Take medical schools, for instance. The Association of American Medical Colleges (AAMC) reports that among medical school matriculants in 2022-2023 , African Americans had an average GPA of 3.55 and MCAT scores in the 64th percentile, meaning that they were higher than 64% of test-takers. Asians, who incur the greatest penalty from affirmative action, had an average GPA of 3.80 and MCAT scores around the 89th percentile.
So lopsided are the racial bonuses and penalties assigned in the medical school admission process that a recent public records request filed by Do No Harm to the University of Missouri-Kansas City School of Medicine revealed that just 11% of Asians were granted interviews compared to 43% of African Americans. This, despite the fact that Asian applicants had higher GPAs (3.72 vs. 3.58) and MCAT scores (78th percentile vs. 61st percentile). Similarly, a lawsuit filed in Texas relays that at the UT-Austin School of Medicine, “ the 75% percentile MCAT score for an admitted black student was well below the 25% percentile MCAT score for an admitted white or Asian student .”
What does all this mean? Quite simply, that affirmative action does everything its advocates deny. It is demonstrably true that affirmative action grants massive admissions preferences to particular minority groups while penalizing others. Whether this all amounts to quotas comes down to semantics, but in practice and in spirit it clearly amounts to a system of racial sorting and prioritization.
The idea that affirmative action is needed to mitigate the impacts of systemic racism is equally dubious. This claim is animated by logic that disparate outcomes are evidence of racism , when in fact they can occur for any number of complex reasons.
Once again, let’s look at medical education. Differences in family wealth or MCAT scores are no more proof of anti-black racism than the demographics of the NBA are proof of anti-white racism. Indeed, the closest things resembling “systemic” racism in the United States are the widely used policies that eschew merit in favor of race as a determinant for hiring, promotion, and college admission. This is, in fact, a system that prioritizes some and punishes others based solely on skin color.
When confronted with the facts about affirmative action’s discriminatory nature, its advocates have one final argument. They claim it confers societal benefits, thereby justifying any racial favoritism and punishment.
In medical education, the latest hobbyhorse is called “race concordance,” which aims to pair physicians and patients of the same color on the grounds that it leads to better outcomes. This view has been endorsed across the healthcare establishment, and it’s used to justify affirmative action because the physician workforce supposedly doesn’t reflect America’s racial makeup.

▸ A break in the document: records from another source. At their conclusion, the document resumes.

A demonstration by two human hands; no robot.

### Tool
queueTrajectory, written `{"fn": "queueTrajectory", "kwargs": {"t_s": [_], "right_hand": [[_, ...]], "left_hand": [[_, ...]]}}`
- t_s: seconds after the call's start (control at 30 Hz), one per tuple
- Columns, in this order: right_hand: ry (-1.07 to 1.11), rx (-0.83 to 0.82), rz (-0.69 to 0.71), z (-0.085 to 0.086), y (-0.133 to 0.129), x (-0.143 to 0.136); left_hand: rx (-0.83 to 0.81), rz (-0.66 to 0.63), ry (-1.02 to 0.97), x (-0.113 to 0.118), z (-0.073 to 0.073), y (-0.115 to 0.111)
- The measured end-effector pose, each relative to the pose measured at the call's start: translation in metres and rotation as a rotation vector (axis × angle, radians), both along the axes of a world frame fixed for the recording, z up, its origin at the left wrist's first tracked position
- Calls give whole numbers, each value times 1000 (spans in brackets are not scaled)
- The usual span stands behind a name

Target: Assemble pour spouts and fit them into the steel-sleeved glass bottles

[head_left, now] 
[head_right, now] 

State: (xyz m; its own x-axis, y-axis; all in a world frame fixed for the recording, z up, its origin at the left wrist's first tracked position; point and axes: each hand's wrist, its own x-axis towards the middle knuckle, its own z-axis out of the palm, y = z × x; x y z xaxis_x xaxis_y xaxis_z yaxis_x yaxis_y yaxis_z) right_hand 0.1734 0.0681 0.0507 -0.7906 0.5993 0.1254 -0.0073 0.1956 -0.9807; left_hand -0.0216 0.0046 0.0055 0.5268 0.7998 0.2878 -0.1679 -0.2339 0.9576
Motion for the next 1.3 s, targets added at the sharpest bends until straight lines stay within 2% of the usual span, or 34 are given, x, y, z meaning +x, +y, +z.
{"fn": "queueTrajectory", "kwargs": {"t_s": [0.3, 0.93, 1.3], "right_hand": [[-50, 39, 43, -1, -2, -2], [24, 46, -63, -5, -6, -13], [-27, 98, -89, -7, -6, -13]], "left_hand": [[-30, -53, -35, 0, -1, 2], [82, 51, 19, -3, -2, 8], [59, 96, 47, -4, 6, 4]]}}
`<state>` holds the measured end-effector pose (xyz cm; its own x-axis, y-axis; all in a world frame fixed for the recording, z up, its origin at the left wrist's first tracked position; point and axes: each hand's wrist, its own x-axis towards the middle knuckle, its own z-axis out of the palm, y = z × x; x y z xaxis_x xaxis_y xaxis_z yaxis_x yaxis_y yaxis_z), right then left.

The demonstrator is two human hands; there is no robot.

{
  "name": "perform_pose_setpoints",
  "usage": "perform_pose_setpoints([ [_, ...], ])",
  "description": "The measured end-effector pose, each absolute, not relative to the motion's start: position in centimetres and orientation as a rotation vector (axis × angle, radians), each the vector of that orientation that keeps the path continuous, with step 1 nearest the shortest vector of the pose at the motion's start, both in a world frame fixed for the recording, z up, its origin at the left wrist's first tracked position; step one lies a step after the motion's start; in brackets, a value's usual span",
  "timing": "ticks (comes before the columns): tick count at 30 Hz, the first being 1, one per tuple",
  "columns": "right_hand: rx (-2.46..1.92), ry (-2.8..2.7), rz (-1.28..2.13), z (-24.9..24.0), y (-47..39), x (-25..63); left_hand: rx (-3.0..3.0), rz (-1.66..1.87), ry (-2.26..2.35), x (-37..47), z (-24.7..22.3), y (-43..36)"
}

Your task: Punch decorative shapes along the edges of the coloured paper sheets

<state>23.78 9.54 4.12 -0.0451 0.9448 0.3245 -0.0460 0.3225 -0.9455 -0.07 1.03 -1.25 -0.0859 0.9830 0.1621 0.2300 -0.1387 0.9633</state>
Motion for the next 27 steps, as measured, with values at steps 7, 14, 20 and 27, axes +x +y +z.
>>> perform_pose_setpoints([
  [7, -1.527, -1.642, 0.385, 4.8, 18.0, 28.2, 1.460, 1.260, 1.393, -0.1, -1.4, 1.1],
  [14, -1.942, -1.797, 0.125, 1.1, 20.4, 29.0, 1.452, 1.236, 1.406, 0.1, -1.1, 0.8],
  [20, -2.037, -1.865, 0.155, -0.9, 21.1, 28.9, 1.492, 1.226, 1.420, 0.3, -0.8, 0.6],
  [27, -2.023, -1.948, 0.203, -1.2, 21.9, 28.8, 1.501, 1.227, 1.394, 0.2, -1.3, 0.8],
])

Like affirmative action itself, the entire enterprise is fatally flawed. A comprehensive review of the literature concludes that race concordance provides “ little evidence of clinical benefit .” Rather than acknowledge this reality, activist scholars dwell on individual studies that track with their preferred narrative while ignoring those that do not.
We can expect to hear all the falsehoods about, and justifications for, affirmative action as soon as the Supreme Court issues its decision. They should be dismissed out of hand, the same way the court ought to dismiss affirmative action itself.
Meanwhile, the majority of Americans who believe in meritocracy should celebrate the victory of common sense and equal treatment.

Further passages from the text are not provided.